Exhibit A is not set forth verbatim, since it is agreed that petitioner’s action against the defendants is not one of the actions listed therein. Hence the question posed is whether the respondent was correct in determining that the bankruptcy order precluded further proceedings in petitioner’s action against the defendants. In so holding, we conclude that respondent was in error.

The petitioner’s action is against “Truck Equipment Company, a Colorado corporation, and the Ajax Iron Works Company, d/b/a Truco Denver, Inc.” and is not against “The Clute Corporation, a Colorado corporation.” The portion of the bankruptcy order which enjoins further proceedings in “all . . . actions which may be or may have been filed in any court of law or equity against the said Debtor,” i.e. The Clute Corporation, clearly does not justify the respondent in refusing to proceed in petitioner’s action against Truck Equipment Company and Ajax Iron Works Company. The bankruptcy order also enjoins further proceeding “in all actions set forth in Exhibit A attached hereto.” Exhibit A lists some forty-three actions, and identifies them by name, but petitioner’s action against Truck Equipment *493Company and Ajax Iron Works Company is not one of the actions so listed. Thus the bankruptcy order by its own terms does not enjoin further proceedings in petitioner’s action against “Truck Equipment Company, a Colorado corporation, and the Ajax Iron Works Company, d/b/a Truco Denver, Inc.”
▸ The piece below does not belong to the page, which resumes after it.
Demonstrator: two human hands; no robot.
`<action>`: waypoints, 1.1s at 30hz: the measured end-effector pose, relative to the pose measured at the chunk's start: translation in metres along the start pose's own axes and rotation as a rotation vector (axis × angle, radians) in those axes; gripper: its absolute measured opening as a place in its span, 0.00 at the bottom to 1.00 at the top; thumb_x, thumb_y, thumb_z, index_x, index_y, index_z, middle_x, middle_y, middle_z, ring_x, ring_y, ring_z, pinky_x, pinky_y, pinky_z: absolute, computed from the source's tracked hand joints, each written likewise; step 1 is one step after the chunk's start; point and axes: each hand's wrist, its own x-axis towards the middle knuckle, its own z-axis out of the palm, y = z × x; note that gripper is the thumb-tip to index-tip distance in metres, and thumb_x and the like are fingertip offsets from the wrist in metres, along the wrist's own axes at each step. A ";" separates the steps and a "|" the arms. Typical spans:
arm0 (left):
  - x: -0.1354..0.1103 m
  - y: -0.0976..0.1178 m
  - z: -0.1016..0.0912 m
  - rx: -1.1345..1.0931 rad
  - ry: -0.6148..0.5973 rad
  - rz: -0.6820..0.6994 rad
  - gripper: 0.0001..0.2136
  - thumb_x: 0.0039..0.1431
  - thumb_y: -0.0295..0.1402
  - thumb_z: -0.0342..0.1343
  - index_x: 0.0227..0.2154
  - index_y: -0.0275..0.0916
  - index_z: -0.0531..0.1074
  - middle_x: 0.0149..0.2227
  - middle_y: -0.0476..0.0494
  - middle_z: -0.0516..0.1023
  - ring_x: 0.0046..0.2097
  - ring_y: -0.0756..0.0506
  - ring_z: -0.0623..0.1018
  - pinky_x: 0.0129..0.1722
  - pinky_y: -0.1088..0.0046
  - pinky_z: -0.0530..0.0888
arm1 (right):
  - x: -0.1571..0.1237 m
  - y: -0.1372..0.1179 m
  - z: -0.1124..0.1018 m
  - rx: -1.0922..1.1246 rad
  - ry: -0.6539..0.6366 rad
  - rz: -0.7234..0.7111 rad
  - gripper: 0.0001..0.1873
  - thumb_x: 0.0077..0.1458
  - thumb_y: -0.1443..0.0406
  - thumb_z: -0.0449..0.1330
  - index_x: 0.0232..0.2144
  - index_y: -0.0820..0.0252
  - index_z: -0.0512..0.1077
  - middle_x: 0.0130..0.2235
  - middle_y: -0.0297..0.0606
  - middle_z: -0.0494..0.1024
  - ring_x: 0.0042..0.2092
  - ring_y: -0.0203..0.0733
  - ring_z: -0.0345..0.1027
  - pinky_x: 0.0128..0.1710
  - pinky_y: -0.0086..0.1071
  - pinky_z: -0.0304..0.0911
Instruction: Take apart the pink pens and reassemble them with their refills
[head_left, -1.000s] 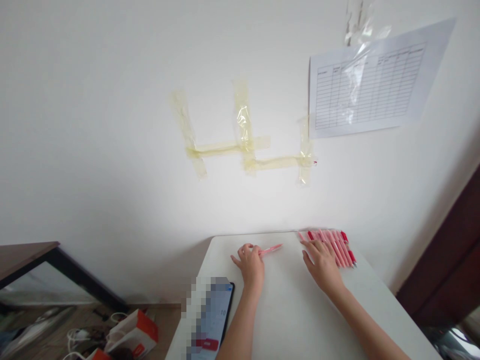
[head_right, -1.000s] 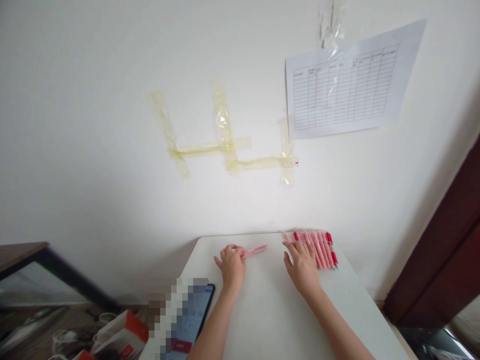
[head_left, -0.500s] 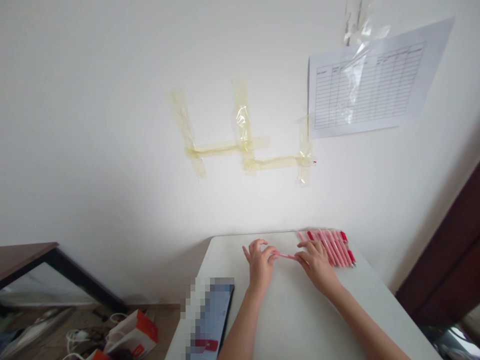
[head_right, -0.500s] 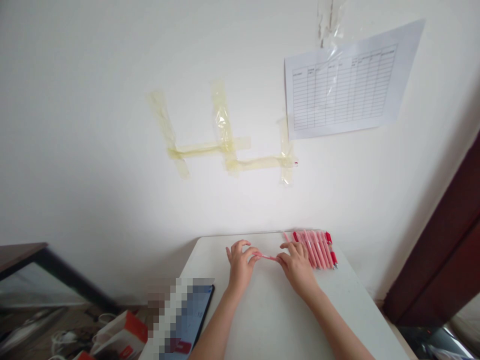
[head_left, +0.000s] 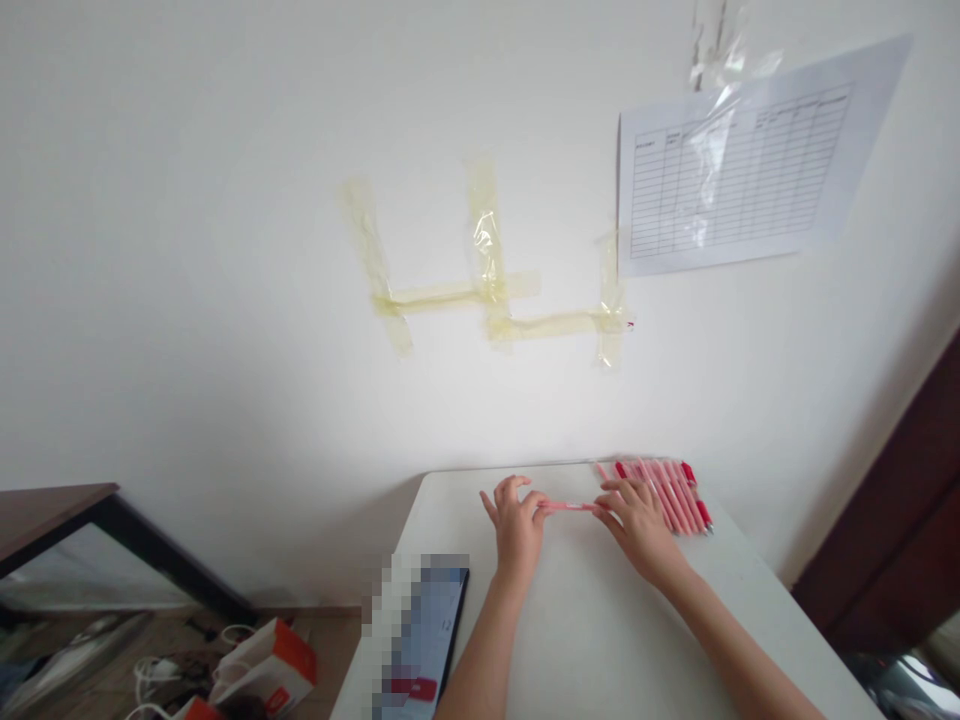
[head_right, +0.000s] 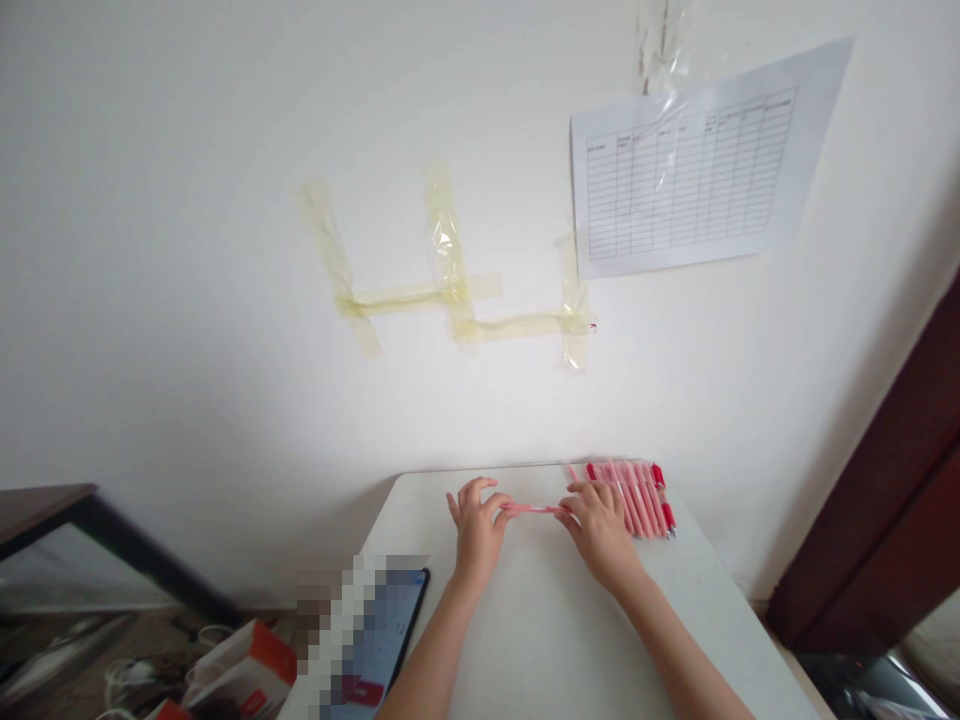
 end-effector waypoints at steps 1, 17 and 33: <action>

In the hearing before the trial court on plaintiff’s “Motion for Relief under Rule 37,” counsel for Truck Equipment Company and Ajax Iron Works Company sought to enlarge upon the bankruptcy order by verbally declaring that “Truck Equipment Company is a division of the Clute Corporation.” No evidence in support of this assertion was offered or sought to be offered. It was pointed out, however, that in many of the cases listed on Exhibit A, “Truck Equipment Company” or “Ajax Iron Works Company, d/b/a Truco Denver, Inc.” were named defendants, though petitioner’s action against these business entities was not listed in the exhibit. Additionally, exhibit A listed actions in which the named defendant was variously designated as “Truck Equipment Company, a.k.a. The Clute Corporation.” This, however, is no proof that Truck Equipment Company actually is a “division of the Clute Corporation.”

Also in the hearing before the trial court counsel for the defendants advised the court that exhibit A “is in error [in] that it did not list Transport Clearings of Colorado, Inc. v. Truck Equipment Company,” et al. This may or may not be true. In any event we must accept the bankruptcy order as entered, and are not at liberty to add to it. In short, if the bankruptcy court desires to enjoin further proceedings in petitioner’s action against Truck Equipment Company and Ajax Iron Works Company, it may of course do so, but as we view the order it has not yet done so. Accordingly, the rule is made absolute and respondent directed to vacate the “stay of proceedings” order and proceed to hear and determine the action by Transport Clearings of Colorado, *494Inc., against Truck Equipment Company and Ajax Iron Works, d/b/a Truco Denver, Inc.

Mr. Justice Moore not participating.